Este nombre glorioso le hacía tolerable la servidumbre guerrera. Pero luego vacilaba: tendría de todos modos que obedecer a alguien en este Cuerpo de voluntarios, y él era rebelde a una obediencia que no fuese precedida de largas discusiones. ¿Qué hacer?
-Ha cambiado la vida en medio mes -continuó-. Parece que hayamos caído en otro planeta; nuestras habilidades antiguas carecen de sentido. Otros pasan a las primeras filas, los más humildes y oscuros, los que ocupaban antes el último puesto. El hombre refinado y de complicaciones espirituales se ha hundido, quién sabe por cuántos años... Ahora sube a la superficie como triunfador el hombre simple, de ideas limitadas, pero firmes, que sabe obedecer. Ya no estamos de moda.
Desnoyers asintió. Así era: ya no estaban de moda. Él podía afirmarlo, que había conocido la notoriedad y pasaba ahora como desconocido entre las mismas gentes que lo admiraban meses antes.
-Tu reino ha terminado -dijo Argensola, riendo-. De nada te sirve ser buen mozo. Yo, con un uniforme y una cruz en el pecho, te vencería ahora en una rivalidad amorosa. El oficial únicamente hace soñar en tiempos de paz a las señoritas de provincias. Pero estamos en guerra, y toda mujer tiene despierto el entusiasmo ancestral que sintieron sus remotas abuelas por la bestia agresiva y fuerte... Las grandes damas que hace meses complicaban sus deseos con sutilezas psicológicas admiran ahora al militar con la misma sencillez de la criada que busca al soldado de línea. Sienten ante el uniforme el entusiasmo humilde y servil de las hembras de animalidad inferior ante las crestas, melenas y plumajes de sus machos peleadores. ¡Ojo, maestro!... Hay que seguir el nuevo curso del tiempo o resignarse a perecer oscuramente: el tango ha muerto.
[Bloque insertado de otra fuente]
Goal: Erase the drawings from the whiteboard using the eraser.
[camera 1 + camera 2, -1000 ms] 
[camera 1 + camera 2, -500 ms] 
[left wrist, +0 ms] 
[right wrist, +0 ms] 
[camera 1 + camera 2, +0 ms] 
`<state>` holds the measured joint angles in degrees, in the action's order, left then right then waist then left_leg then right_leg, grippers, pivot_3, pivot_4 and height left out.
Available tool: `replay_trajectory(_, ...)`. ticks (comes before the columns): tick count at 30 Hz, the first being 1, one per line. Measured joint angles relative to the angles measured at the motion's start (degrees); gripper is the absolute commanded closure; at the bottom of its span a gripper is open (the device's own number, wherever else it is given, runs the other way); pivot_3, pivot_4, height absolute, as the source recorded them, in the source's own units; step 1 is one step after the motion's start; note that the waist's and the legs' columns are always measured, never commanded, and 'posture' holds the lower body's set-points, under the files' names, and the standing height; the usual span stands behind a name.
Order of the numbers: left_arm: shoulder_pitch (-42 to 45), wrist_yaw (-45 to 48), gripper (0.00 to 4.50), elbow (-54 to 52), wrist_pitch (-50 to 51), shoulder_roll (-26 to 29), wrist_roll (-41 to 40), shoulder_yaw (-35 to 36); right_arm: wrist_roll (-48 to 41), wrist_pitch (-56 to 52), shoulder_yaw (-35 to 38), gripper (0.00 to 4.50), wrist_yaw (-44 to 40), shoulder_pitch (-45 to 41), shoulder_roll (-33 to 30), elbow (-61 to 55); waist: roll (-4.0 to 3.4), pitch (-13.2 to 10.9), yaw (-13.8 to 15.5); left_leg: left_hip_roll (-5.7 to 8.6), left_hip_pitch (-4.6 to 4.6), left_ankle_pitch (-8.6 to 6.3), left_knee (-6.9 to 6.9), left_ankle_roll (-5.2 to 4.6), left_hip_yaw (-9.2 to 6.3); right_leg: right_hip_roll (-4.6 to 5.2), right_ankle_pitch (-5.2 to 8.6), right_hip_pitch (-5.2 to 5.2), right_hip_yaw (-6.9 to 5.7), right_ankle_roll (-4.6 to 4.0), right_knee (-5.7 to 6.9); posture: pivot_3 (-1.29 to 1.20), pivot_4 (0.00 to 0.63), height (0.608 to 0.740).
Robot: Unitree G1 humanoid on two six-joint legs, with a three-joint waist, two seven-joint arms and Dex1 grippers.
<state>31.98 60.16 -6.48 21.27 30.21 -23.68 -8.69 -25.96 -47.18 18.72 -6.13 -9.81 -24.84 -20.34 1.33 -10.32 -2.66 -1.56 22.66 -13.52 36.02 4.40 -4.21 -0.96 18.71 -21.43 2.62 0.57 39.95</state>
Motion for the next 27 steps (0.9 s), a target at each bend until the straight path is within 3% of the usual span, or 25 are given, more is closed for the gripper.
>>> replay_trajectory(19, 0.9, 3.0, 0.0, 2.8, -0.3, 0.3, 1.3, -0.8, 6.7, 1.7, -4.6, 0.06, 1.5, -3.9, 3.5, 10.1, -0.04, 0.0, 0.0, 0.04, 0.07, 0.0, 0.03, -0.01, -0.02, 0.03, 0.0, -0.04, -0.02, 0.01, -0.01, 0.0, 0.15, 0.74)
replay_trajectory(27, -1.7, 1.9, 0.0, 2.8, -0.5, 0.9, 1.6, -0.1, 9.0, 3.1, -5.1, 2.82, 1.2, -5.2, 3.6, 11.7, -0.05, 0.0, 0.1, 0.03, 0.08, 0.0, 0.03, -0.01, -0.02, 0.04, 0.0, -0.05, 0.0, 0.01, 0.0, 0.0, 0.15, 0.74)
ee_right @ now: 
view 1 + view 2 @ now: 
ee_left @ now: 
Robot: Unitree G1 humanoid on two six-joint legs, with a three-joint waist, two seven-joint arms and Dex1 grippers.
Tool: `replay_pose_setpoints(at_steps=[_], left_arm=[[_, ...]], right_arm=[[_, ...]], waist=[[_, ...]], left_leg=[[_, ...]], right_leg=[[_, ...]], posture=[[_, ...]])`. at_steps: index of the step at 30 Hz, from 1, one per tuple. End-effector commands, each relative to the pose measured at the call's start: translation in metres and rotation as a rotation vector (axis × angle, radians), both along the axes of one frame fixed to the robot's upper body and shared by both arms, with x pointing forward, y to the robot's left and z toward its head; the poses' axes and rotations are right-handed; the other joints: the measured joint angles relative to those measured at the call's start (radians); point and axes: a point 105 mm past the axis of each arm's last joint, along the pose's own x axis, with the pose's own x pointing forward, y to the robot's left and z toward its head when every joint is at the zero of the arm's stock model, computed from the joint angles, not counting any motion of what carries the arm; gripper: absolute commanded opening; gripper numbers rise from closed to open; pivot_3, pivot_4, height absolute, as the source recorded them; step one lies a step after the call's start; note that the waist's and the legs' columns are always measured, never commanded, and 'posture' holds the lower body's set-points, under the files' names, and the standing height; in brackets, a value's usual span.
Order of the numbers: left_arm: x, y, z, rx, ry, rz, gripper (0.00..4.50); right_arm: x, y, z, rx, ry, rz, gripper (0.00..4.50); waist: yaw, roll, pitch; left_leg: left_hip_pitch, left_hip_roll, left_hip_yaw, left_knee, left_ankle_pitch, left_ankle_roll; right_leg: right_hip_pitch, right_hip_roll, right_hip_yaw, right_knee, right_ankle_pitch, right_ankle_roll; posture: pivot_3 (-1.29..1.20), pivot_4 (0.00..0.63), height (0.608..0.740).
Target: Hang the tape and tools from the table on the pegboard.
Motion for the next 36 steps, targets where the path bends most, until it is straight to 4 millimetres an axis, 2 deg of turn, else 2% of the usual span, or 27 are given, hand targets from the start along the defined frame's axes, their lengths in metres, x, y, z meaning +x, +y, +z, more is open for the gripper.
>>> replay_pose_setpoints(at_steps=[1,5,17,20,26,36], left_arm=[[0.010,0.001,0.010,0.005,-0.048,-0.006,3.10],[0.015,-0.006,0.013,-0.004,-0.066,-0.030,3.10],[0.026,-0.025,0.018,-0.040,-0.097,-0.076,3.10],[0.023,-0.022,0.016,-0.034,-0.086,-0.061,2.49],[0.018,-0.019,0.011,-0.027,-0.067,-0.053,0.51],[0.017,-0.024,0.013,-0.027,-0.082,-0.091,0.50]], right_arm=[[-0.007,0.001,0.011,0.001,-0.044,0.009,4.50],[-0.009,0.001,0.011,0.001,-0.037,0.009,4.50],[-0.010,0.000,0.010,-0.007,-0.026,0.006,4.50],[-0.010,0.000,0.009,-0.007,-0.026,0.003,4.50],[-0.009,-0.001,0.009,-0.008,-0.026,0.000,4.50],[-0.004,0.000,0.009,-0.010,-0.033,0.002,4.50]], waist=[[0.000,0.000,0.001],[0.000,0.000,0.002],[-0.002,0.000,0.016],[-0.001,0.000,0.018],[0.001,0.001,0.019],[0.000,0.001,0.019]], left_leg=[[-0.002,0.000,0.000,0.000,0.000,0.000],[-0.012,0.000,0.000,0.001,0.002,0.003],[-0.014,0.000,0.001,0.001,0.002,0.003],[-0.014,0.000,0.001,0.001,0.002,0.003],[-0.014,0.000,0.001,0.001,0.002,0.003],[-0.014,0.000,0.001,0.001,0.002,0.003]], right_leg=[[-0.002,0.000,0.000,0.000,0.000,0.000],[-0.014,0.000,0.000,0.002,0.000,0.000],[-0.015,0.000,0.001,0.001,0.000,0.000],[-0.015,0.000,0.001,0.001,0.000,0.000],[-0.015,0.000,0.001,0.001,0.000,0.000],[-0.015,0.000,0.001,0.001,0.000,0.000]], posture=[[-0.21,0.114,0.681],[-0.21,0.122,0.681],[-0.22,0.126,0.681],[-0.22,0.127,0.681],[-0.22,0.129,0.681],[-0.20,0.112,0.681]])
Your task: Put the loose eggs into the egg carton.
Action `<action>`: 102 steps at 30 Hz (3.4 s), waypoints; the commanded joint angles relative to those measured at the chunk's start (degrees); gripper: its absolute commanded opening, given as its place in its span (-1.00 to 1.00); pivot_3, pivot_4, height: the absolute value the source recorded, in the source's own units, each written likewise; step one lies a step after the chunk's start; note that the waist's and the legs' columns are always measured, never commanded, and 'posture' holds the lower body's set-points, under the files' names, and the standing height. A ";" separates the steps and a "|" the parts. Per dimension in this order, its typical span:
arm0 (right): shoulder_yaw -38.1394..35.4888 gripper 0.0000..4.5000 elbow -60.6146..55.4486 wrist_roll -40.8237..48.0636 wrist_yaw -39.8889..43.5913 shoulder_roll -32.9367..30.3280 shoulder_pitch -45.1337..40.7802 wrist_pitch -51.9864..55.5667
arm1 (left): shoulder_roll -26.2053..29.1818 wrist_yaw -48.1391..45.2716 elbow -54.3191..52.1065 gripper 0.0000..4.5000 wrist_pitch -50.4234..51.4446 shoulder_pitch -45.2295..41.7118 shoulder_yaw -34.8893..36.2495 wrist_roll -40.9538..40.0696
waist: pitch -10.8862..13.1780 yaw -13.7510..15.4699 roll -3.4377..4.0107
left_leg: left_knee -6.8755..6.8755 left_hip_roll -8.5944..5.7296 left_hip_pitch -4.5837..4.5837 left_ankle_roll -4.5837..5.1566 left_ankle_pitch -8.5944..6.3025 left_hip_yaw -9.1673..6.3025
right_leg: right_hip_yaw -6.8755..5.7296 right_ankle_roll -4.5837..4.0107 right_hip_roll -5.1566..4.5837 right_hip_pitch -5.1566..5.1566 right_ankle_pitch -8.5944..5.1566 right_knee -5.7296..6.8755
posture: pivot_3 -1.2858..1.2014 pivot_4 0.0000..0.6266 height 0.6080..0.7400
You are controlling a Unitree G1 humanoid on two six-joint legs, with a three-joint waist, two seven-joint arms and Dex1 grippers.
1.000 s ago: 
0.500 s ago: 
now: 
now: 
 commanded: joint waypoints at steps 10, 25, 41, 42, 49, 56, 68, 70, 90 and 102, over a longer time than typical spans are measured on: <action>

Y Desnoyers pensó que, efectivamente, eran dos seres que estaban al margen de la vida. Esta había dado un salto, cambiando de cauce. No quedaba lugar en la nueva existencia para aquel pobre pintor de almas y para él, héroe de una vida frívola, que había alcanzado de cinco a siete de la tarde los triunfos más envidiados por los hombres.